Михоэлс понимал, что у сталинского режима были скрытые мотивы терпеть его всеобщее признание. Однажды он сказал дочери, что его и Эренбурга используют как ширму; Кремль мог всегда ткнуть в них пальцем, коль скоро кто-нибудь на Западе подымет вопрос о притеснении евреев. И Михоэлс знал, что взят на мушку. Еще в 1946 году он начал получать письма с угрозами, а потому стал принимать кое-какие меры предосторожности: так, когда поздно вечером он шел выгуливать собаку, то, как правило, чтобы не быть на улице одному, звал с собою Переца Маркиша, жившего по соседству.
Но бесконечно оберегать себя Михоэлс не мог. В январе 1948 г. его как члена театрального отдела Комитета по Сталинским премиям послали в Минск — якобы для просмотра выдвинутой на премию постановки. Поздно вечером 13 января его вместе с критиком Владимиром Голубовым-Потаповым вызвали из гостиницы. Назавтра утром обнаружили их тела; оба были убиты или раздавлены машиной.

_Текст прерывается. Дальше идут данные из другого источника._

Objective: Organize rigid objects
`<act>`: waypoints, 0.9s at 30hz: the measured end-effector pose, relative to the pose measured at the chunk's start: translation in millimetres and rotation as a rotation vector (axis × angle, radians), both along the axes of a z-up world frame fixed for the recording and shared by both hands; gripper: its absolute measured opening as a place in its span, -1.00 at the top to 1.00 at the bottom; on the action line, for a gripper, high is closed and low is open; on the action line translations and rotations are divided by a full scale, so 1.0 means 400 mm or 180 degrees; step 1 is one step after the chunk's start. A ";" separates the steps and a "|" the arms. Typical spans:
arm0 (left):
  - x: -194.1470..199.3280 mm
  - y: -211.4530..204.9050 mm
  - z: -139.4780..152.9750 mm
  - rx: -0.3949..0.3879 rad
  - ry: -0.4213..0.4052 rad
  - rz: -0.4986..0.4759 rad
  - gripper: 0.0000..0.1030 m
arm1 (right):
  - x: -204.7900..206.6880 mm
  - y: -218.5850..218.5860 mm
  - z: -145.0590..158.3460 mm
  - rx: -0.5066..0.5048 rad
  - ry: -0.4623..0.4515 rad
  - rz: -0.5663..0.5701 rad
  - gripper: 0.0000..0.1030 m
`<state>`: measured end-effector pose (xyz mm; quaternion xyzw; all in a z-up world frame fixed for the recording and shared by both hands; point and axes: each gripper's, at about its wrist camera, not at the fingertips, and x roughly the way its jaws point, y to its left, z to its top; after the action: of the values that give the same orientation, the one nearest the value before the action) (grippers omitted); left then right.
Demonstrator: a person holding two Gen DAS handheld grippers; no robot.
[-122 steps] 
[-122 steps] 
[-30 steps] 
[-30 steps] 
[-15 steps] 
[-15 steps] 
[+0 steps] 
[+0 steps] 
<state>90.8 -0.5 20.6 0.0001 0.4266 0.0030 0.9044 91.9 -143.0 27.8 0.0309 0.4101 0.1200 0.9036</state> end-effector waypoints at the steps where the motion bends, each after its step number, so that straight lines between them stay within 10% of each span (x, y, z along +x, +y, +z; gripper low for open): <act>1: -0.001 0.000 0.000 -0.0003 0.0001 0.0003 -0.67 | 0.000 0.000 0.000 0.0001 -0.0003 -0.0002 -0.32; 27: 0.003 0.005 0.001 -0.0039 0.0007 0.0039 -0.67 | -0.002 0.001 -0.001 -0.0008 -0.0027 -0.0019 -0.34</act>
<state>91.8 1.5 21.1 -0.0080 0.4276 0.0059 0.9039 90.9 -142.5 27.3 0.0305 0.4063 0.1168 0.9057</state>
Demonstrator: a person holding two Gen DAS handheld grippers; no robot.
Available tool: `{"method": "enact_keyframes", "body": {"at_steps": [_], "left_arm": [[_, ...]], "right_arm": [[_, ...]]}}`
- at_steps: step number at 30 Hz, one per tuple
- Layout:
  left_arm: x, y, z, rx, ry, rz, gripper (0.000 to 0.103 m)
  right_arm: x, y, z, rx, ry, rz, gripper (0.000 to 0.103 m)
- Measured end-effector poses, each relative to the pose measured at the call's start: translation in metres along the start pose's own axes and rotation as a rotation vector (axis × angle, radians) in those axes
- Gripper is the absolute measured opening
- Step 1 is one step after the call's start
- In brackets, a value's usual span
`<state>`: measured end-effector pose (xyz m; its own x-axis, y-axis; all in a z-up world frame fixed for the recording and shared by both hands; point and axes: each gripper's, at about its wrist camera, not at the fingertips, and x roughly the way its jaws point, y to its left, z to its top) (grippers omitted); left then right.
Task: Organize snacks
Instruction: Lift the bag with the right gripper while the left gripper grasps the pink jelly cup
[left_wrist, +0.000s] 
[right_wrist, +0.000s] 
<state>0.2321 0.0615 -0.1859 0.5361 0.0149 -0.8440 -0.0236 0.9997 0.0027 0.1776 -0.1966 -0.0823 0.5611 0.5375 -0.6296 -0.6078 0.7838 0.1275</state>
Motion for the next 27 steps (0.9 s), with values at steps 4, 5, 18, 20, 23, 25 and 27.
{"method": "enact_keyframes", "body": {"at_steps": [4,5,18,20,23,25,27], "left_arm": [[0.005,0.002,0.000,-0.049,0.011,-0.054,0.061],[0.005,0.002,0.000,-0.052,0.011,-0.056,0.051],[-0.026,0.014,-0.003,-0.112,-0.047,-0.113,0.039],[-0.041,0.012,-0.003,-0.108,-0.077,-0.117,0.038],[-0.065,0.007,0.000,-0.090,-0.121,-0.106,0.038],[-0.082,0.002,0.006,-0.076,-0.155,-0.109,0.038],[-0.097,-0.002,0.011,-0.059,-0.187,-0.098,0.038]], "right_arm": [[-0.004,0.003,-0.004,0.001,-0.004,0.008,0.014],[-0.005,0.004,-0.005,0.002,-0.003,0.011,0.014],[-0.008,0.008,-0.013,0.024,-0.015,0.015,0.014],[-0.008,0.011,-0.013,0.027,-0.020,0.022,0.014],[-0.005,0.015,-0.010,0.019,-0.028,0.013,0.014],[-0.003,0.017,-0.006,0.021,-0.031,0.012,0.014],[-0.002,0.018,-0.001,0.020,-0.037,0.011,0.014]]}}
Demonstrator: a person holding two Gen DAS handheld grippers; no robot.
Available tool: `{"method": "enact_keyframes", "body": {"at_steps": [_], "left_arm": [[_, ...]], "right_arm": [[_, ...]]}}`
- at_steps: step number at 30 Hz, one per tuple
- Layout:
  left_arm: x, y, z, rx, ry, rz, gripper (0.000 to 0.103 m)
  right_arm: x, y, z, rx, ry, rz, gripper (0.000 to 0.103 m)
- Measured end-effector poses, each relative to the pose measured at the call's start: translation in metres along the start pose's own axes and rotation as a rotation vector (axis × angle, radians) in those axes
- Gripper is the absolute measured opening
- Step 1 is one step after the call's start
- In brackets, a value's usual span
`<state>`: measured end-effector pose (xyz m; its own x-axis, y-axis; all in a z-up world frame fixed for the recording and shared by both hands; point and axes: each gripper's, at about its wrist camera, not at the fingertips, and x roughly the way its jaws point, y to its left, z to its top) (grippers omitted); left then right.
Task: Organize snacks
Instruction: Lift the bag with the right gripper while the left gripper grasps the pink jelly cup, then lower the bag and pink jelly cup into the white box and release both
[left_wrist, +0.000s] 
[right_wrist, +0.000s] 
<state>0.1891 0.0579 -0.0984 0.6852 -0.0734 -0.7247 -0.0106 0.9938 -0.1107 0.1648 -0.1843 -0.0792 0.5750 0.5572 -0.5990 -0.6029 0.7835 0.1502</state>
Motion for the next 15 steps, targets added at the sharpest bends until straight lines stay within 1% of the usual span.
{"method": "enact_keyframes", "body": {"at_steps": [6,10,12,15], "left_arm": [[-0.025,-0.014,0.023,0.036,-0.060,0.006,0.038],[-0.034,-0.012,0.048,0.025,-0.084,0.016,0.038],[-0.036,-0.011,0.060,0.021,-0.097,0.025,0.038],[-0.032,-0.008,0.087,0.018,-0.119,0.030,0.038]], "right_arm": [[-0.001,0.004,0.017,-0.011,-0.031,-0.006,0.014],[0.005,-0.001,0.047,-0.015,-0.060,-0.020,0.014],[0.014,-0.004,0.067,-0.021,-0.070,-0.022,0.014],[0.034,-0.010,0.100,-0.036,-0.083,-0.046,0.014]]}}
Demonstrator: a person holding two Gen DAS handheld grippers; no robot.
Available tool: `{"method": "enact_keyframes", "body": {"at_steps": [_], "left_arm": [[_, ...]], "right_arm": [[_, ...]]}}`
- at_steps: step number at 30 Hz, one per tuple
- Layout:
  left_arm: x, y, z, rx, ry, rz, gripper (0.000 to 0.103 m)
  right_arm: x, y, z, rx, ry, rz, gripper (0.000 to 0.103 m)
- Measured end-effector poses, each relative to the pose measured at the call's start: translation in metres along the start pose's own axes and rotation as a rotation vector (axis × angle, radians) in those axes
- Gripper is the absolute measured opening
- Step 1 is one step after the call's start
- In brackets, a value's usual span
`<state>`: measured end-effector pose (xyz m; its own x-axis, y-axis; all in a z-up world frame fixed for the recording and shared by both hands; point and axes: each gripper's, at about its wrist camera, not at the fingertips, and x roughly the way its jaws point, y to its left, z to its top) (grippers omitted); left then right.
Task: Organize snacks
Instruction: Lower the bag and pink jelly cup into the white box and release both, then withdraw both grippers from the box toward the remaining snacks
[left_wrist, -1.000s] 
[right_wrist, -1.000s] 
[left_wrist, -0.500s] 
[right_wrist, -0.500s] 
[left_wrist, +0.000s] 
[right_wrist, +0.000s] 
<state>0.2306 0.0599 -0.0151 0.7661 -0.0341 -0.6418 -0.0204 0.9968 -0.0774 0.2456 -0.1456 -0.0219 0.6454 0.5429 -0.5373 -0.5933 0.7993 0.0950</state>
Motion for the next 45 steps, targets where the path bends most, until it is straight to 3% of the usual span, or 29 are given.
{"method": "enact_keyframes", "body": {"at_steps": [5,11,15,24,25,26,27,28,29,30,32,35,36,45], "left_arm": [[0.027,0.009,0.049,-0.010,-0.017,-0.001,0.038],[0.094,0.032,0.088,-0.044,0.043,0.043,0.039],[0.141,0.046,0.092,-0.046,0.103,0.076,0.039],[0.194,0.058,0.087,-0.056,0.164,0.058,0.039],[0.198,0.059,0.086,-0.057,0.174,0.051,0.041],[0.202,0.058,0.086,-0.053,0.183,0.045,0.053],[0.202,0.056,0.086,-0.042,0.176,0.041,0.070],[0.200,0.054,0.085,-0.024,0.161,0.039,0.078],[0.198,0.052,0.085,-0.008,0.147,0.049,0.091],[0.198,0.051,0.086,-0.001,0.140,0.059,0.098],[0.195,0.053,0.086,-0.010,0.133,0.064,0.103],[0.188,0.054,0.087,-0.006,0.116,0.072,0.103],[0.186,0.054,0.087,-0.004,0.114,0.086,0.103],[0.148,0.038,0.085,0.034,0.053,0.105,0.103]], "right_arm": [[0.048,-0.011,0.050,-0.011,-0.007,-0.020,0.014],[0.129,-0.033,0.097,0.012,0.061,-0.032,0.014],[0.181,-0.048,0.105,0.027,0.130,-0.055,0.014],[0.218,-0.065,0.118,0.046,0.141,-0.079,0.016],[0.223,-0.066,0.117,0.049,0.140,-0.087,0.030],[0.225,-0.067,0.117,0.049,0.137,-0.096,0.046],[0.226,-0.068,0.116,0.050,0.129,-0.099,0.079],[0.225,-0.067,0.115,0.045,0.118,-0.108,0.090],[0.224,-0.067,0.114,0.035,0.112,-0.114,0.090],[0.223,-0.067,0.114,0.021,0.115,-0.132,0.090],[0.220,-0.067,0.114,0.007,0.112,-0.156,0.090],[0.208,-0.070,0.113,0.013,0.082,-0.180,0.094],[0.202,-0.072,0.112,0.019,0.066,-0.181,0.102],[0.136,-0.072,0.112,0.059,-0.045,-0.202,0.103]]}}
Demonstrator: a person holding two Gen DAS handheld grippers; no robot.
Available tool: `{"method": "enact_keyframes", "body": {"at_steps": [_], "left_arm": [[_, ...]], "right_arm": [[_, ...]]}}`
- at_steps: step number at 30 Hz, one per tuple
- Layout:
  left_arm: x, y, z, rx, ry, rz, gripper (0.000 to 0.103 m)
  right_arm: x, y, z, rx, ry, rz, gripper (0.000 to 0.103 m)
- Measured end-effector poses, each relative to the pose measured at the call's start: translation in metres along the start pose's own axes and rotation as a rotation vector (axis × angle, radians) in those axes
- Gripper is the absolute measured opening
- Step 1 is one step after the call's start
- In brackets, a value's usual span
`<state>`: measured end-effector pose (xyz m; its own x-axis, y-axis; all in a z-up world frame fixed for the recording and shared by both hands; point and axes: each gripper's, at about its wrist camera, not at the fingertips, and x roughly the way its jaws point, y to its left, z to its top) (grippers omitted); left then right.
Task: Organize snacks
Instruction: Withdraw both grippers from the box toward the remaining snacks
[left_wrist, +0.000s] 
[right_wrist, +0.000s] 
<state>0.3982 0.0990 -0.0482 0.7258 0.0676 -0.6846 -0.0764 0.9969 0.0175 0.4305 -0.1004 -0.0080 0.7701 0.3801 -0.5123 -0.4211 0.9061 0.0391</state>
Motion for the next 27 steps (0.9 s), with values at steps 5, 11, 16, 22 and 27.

Свое соучастие в преступлении сталинский режим замаскировал пышными похоронами. Пришли тысячи людей, произносились официальные поминальные восхваления, давались обещания назвать театр и школу именем Михоэлса. Его дочери были убиты горем; они и представить себе не могли, что Михоэлс — жертва спланированного убийства, не могли не согласиться с предложенной версией, будто в смерти отца повинен несчастный случай[679].
Эренбург понял, что Михоэлса убили. Кампания против евреев, однако, еще не приняла открытый характер; никто не мог разгадать конечных намерений Сталина. Прошло несколько месяцев. В мае было создано государство Израиль. Советский Союз первым признал новое еврейское правительство, даже когда против него начались военные действия со стороны арабов. Сталин одобрил посылку — через Чехословакию — в Израиль необходимого оружия и оборудования. Хотя Эренбург не считал себя сионистом, он от души радовался поддержке Израиля со стороны Кремля. В заметке, подготовленной для газеты «Эйникайт», он выражал возмущение Англией, не порвавшей связи с арабами, удовлетворение созданием Израиля и его усилиями отстоять себя.
«Трагично рождение еврейского государства Израиль — акт о его рождении написан не чернилами — кровью. Корыстные и низкие джентльмены тщательно подготовили нападение. О, разумеется, как опытные преступники они умывают руки. Они готовят прочувствованные речи. Диккенс некогда хорошо описал гнусных ханжей и убийц с медоточивыми улыбками, но и Диккенс не мог предвидеть, до чего дойдут некоторые из его соотечественников <…>
Советское правительство тотчас признало новое еврейское государство. Это признание придает силы героям, которые теперь отстаивают Израиль от наемных легионеров.»